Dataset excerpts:
────────────────

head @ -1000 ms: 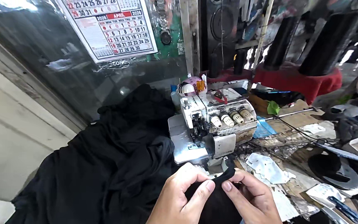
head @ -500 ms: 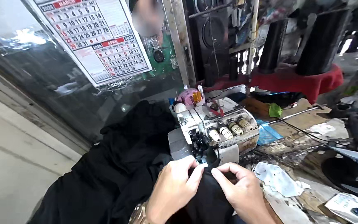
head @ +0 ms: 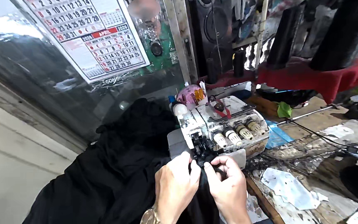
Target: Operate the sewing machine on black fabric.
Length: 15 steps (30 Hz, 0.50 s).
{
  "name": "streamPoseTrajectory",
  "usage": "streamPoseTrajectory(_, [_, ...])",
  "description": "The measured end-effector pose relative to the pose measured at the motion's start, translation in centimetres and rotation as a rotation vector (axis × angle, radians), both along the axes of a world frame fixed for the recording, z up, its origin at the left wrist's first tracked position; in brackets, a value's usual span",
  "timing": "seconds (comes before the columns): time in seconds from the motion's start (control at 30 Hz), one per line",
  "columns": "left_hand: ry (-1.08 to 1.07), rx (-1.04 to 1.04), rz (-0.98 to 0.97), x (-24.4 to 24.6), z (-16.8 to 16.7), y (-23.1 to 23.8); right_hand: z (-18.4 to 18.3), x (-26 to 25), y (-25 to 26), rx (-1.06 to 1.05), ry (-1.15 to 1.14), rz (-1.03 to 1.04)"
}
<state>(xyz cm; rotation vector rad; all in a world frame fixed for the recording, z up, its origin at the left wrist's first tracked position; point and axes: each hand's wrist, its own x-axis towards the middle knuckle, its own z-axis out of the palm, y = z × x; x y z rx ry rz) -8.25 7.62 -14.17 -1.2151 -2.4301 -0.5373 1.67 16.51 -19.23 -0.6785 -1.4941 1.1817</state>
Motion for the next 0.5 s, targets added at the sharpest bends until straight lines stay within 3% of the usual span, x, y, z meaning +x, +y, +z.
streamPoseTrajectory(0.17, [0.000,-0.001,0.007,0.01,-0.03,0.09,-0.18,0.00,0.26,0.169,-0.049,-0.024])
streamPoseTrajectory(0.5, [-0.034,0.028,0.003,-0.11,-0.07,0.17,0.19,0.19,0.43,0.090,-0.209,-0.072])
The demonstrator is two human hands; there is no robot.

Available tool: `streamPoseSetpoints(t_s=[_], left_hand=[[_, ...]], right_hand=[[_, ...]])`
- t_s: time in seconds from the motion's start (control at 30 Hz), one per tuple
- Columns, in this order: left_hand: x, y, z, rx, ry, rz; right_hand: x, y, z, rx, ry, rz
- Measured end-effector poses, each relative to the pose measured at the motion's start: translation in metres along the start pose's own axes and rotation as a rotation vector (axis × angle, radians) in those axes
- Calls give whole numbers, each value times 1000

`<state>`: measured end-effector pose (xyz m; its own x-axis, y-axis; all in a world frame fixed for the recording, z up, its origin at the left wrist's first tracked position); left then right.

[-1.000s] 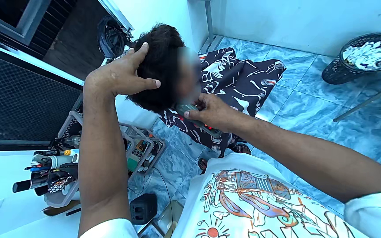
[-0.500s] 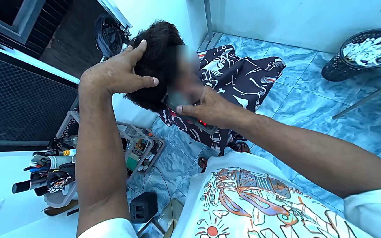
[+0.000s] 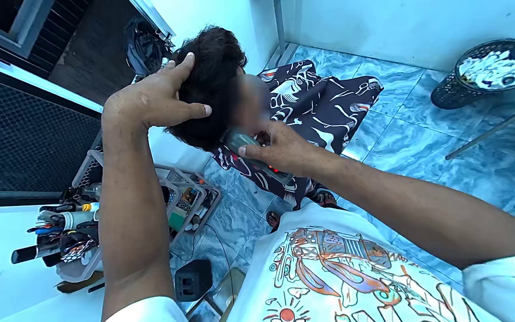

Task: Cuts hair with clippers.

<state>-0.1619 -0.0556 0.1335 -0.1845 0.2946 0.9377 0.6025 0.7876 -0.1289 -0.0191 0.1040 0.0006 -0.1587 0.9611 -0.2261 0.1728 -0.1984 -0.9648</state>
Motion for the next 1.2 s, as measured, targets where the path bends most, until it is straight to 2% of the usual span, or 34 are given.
streamPoseSetpoints(t_s=[0.07,0.13,0.27,0.33,0.5,0.67,0.8,0.97,1.1,1.2], left_hand=[[0,0,1,-15,3,-4],[0,0,-1,-18,6,-6],[-1,1,-2,-12,23,-23],[-2,0,-2,-15,27,-12],[-2,0,0,-12,19,-16],[-1,1,-2,2,20,-17],[-2,0,-2,3,25,-26],[-2,0,-2,0,26,-20],[-3,-2,1,-7,26,-6],[-3,-3,1,-18,28,-12]], right_hand=[[-5,-21,4,119,-31,-47],[-6,-20,6,137,-59,-107],[18,37,10,-41,26,-123],[25,53,13,-72,55,-143],[22,35,15,23,4,9],[20,40,14,-111,-17,142],[16,24,15,-89,-49,351],[17,34,12,-205,-42,305],[16,21,15,-183,-44,430],[17,30,13,-225,-51,376]])
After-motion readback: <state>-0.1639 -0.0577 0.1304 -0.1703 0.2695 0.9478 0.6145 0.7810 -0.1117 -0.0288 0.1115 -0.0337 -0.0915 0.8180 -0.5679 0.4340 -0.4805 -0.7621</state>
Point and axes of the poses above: each hand's wrist, its own z-axis towards the middle knuckle, its own x-axis out of the back of the hand, y = z × x, the point moved 5 cm from there along z, towards the middle knuckle, and after that the axes turned 13 degrees about z, right-handed, at the moved point
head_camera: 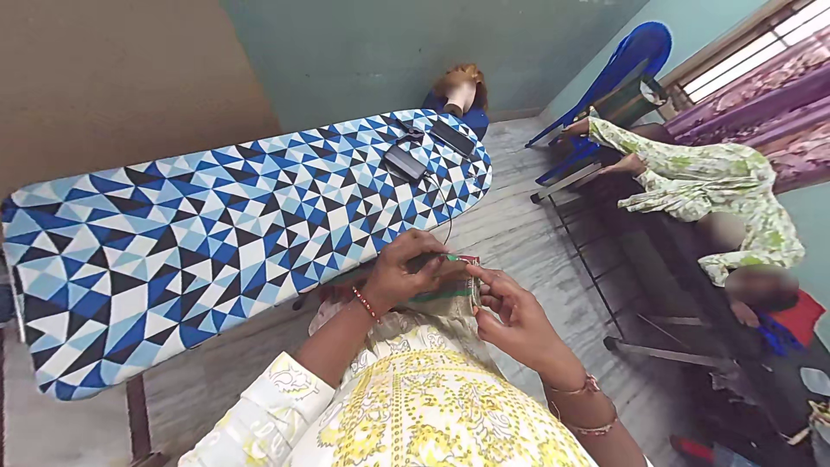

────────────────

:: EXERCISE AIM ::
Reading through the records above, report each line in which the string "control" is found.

:: WRITTEN SOLUTION ::
  "timing": "seconds (comes before the columns): time in seconds from the motion's start (control at 30 Hz), one per line",
- t_s: time in seconds from the motion's start (control at 30 Hz), one per tuple

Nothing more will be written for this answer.